__Work instruction__:
Images should be omitted while the rest of the data is duplicated exactly.

__Data listing__:
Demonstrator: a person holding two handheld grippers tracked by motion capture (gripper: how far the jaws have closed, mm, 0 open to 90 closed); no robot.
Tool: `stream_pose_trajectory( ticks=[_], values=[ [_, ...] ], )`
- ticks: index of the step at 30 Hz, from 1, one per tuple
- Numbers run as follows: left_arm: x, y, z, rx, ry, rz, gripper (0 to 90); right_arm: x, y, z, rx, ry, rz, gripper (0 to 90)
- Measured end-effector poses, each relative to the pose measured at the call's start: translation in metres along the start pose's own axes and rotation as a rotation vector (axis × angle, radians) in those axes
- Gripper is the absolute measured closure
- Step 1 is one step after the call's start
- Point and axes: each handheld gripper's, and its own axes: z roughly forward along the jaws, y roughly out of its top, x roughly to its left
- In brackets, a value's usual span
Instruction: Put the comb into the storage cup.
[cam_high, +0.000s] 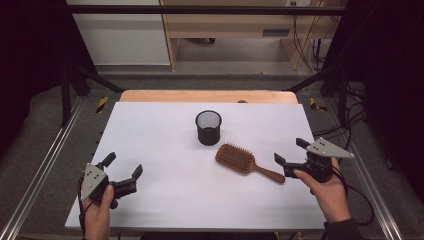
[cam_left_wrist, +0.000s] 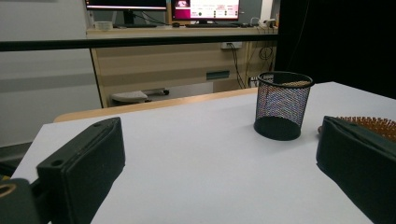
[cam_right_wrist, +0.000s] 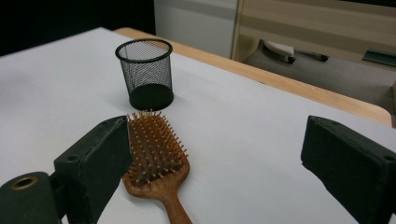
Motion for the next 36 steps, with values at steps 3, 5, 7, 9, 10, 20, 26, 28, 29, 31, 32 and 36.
stream_pose_trajectory(
  ticks=[3,5,7,9,10,20,26,28,29,31,32,36],
  values=[
    [0.0,0.0,0.0,0.003,-0.004,0.003,1.3,0.001,0.012,0.008,0.062,0.013,-0.053,8.0],
    [0.0,0.0,0.0,0.004,-0.004,0.005,1.3,0.002,0.017,0.014,0.092,0.003,-0.091,8.1],
    [-0.001,-0.001,0.0,0.006,-0.005,0.007,1.3,0.004,0.02,0.02,0.119,0.011,-0.105,8.4],
    [-0.001,-0.001,0.0,0.007,-0.006,0.008,1.3,0.005,0.021,0.025,0.14,0.018,-0.119,8.6],
    [-0.001,-0.001,0.0,0.007,-0.006,0.01,1.3,0.006,0.021,0.028,0.151,0.021,-0.124,8.9],
    [-0.002,-0.001,0.001,0.009,-0.008,0.008,1.3,0.009,0.013,0.049,0.275,0.033,-0.152,11.6],
    [-0.002,-0.001,0.001,0.009,-0.007,0.009,1.3,0.009,0.002,0.06,0.342,0.031,-0.153,17.6],
    [-0.002,-0.001,0.0,0.01,-0.008,0.009,1.3,0.009,-0.001,0.063,0.36,0.039,-0.15,24.4],
    [-0.002,-0.001,0.001,0.011,-0.008,0.01,1.3,0.009,-0.002,0.065,0.368,0.038,-0.154,26.7],
    [-0.002,-0.001,0.001,0.011,-0.008,0.011,1.3,0.007,-0.005,0.069,0.39,0.036,-0.154,37.6],
    [-0.002,-0.001,0.0,0.011,-0.008,0.011,1.3,0.007,-0.007,0.071,0.401,0.036,-0.155,41.0],
    [-0.002,-0.001,0.0,0.011,-0.008,0.011,1.3,0.005,-0.013,0.078,0.435,0.041,-0.155,56.1]
  ],
)
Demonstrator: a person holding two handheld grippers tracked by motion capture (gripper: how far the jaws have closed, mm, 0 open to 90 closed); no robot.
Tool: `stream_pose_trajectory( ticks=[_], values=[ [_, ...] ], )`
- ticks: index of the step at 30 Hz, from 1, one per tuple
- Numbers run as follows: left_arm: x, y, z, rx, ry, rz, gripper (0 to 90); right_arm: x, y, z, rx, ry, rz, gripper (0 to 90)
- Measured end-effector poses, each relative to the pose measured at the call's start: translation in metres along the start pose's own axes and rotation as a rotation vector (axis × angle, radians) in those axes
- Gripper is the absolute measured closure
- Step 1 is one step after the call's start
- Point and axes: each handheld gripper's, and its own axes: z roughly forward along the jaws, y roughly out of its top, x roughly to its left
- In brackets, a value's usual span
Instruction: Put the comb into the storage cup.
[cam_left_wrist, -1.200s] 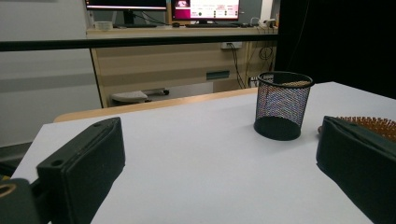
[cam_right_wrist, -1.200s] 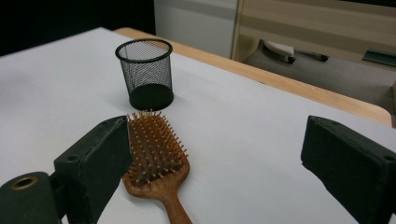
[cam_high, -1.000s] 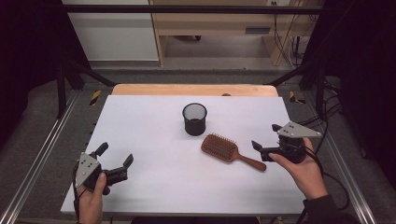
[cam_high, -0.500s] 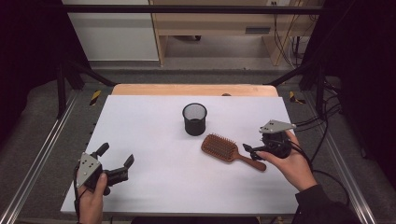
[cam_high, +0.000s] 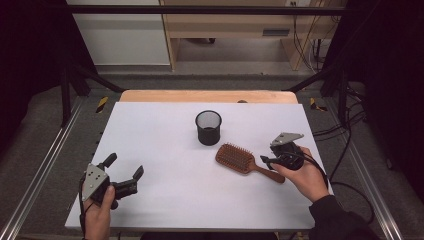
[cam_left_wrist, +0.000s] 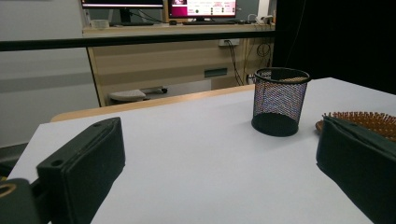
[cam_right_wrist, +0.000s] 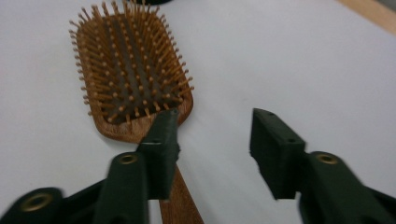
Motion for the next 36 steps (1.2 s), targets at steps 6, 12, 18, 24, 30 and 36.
stream_pose_trajectory(
  ticks=[6,12,18,24,30,36],
  values=[
    [0.0,0.0,0.0,0.0,-0.001,0.002,1.3,-0.001,-0.01,0.025,0.086,0.034,0.028,79.2],
    [0.0,0.0,0.0,0.001,-0.002,0.003,1.4,0.0,-0.015,0.037,0.143,0.068,0.048,90.0],
    [0.0,0.0,0.0,0.001,-0.004,0.004,1.4,0.002,-0.016,0.039,0.165,0.084,0.048,90.0],
    [0.0,0.0,0.0,0.004,-0.002,0.007,1.4,0.012,-0.017,0.037,0.19,0.115,0.052,90.0],
    [0.0,0.0,0.0,0.004,-0.002,0.008,1.4,0.022,-0.019,0.036,0.213,0.142,0.074,90.0],
    [-0.001,0.0,0.0,0.004,-0.002,0.006,1.4,0.023,-0.018,0.034,0.213,0.146,0.089,90.0]
  ],
)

__Expected answer__:
Demonstrator: a person holding two handheld grippers tracked by motion capture (gripper: how far the jaws have closed, mm, 0 open to 90 closed); no robot.
Tool: `stream_pose_trajectory( ticks=[_], values=[ [_, ...] ], )`
- ticks: index of the step at 30 Hz, from 1, one per tuple
- Numbers run as follows: left_arm: x, y, z, rx, ry, rz, gripper (0 to 90); right_arm: x, y, z, rx, ry, rz, gripper (0 to 90)
- Measured end-effector poses, each relative to the pose measured at the call's start: translation in metres along the start pose's own axes and rotation as a rotation vector (axis × angle, radians) in those axes
- Gripper is the absolute measured closure
- Step 1 is one step after the call's start
- Point and axes: each handheld gripper's, and its own axes: z roughly forward along the jaws, y roughly out of its top, x roughly to its left
- In brackets, a value's usual span
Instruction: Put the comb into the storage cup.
[cam_high, +0.000s] 
[cam_left_wrist, +0.000s] 
[cam_right_wrist, +0.000s] 
Motion for the next 36 steps, with values at steps 3, 5, 7, 9, 10, 20, 26, 28, 29, 31, 32 and 36.
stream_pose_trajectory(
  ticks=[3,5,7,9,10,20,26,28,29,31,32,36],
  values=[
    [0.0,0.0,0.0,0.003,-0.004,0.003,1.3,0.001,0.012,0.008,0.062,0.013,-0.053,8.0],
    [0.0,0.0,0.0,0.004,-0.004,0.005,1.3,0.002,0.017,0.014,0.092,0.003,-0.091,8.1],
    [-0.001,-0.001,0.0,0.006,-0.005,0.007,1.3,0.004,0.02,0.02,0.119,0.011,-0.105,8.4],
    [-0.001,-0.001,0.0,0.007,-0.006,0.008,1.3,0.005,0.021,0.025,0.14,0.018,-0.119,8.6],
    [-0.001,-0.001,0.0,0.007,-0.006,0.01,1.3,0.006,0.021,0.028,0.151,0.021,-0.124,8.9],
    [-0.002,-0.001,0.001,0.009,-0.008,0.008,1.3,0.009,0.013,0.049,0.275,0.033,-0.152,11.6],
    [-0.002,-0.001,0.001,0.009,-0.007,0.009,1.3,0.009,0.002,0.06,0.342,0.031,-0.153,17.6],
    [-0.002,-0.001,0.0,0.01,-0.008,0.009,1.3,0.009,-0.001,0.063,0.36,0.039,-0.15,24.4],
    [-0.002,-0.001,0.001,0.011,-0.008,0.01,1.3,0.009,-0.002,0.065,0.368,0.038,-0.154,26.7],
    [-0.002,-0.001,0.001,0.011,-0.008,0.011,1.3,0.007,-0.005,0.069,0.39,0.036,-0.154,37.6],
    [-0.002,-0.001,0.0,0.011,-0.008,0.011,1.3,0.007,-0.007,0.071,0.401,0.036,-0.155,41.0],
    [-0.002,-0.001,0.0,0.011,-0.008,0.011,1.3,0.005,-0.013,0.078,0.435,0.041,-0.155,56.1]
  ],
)
Demonstrator: a person holding two handheld grippers tracked by motion capture (gripper: how far the jaws have closed, mm, 0 open to 90 closed); no robot.
Tool: `stream_pose_trajectory( ticks=[_], values=[ [_, ...] ], )`
- ticks: index of the step at 30 Hz, from 1, one per tuple
- Numbers run as follows: left_arm: x, y, z, rx, ry, rz, gripper (0 to 90); right_arm: x, y, z, rx, ry, rz, gripper (0 to 90)
- Measured end-effector poses, each relative to the pose measured at the call's start: translation in metres along the start pose's own axes and rotation as a rotation vector (axis × angle, radians) in those axes
- Gripper is the absolute measured closure
- Step 1 is one step after the call's start
- Point and axes: each handheld gripper's, and its own axes: z roughly forward along the jaws, y roughly out of its top, x roughly to its left
- In brackets, a value's usual span
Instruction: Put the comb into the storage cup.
[cam_left_wrist, -1.200s] 
[cam_right_wrist, -1.200s] 
[cam_high, -1.000s] 
[cam_high, -0.500s] 
[cam_high, +0.000s] 
[cam_left_wrist, +0.000s] 
[cam_right_wrist, +0.000s] 
Motion for the next 36 steps (1.2 s), targets at steps 6, 12, 18, 24, 30 and 36.
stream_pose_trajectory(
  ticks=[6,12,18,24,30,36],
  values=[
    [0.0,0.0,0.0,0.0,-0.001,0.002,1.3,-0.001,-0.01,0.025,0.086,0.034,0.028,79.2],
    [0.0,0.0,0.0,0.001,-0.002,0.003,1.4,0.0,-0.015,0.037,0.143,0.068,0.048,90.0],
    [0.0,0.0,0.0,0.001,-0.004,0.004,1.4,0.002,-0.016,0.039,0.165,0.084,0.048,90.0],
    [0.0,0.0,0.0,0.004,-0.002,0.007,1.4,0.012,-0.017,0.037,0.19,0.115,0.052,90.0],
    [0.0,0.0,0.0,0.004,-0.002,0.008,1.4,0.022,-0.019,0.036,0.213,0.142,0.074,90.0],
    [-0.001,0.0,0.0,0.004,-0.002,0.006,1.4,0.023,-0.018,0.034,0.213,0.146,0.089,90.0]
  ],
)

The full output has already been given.